Lors du LiveWorx 2023, LeMagIT a constaté la traction de l’éditeur chez les industriels européens. Mercedes, Burckhardt Compression, Safran, Volvo Truck, Volkswagen ou encore le géant de l’éolien Vestas étaient largement mis en avant. « La croissance de PTC est portée par l’intérêt de nos clients européens », confirme Olivier Helterlin. « […] Les Européens ne sont pas encore de très bons élèves en ce qui concerne l’adoption des offres SaaS », ajoute-t-il.

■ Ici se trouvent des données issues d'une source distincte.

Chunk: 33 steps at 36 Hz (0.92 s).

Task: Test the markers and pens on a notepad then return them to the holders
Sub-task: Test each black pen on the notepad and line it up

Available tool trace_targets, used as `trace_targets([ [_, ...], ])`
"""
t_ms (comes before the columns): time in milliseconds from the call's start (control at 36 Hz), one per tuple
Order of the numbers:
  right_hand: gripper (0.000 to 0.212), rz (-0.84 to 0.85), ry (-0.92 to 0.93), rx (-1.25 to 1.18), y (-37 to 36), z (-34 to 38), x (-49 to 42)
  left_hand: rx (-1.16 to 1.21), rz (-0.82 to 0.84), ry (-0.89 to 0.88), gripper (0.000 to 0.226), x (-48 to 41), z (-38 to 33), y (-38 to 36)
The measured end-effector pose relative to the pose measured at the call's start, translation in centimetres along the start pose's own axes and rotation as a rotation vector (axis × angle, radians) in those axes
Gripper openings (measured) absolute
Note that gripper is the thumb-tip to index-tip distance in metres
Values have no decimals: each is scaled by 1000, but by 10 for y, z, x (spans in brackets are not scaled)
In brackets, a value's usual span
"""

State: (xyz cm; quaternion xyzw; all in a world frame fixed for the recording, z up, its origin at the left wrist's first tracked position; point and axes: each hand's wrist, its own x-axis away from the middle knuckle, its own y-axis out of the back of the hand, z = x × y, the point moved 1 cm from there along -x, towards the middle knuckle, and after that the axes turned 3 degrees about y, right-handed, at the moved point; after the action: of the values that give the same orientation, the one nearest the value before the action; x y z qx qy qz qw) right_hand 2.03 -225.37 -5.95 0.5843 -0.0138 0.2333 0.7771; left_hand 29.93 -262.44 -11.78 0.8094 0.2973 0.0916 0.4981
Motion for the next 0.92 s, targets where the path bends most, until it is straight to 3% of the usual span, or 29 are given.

L’éditeur américain distingue des différences suivant les marchés locaux. Par exemple, Creo et OnShape ont plus de mal à se faire une place en France. « Concernant la CAO et le PLM, en France, il semble exister une incitation gouvernementale [en faveur de Dassault Systèmes] dans des secteurs stratégiques tels que l’automobile, l’aérospatiale ou encore le nucléaire », pense Olivier Helterlin. « Ce qui n’est pas le cas au sujet de l’IoT, la réalité augmentée, de l’ALM ou du SLM ».

De manière générale, les résistances au SaaS sont éphémères, selon Jim Heppelmann. « La livraison de logiciels à la demande a dépassé celle des produits sur site. Croyez-moi, nous [le marché] ne reviendrons pas en arrière ».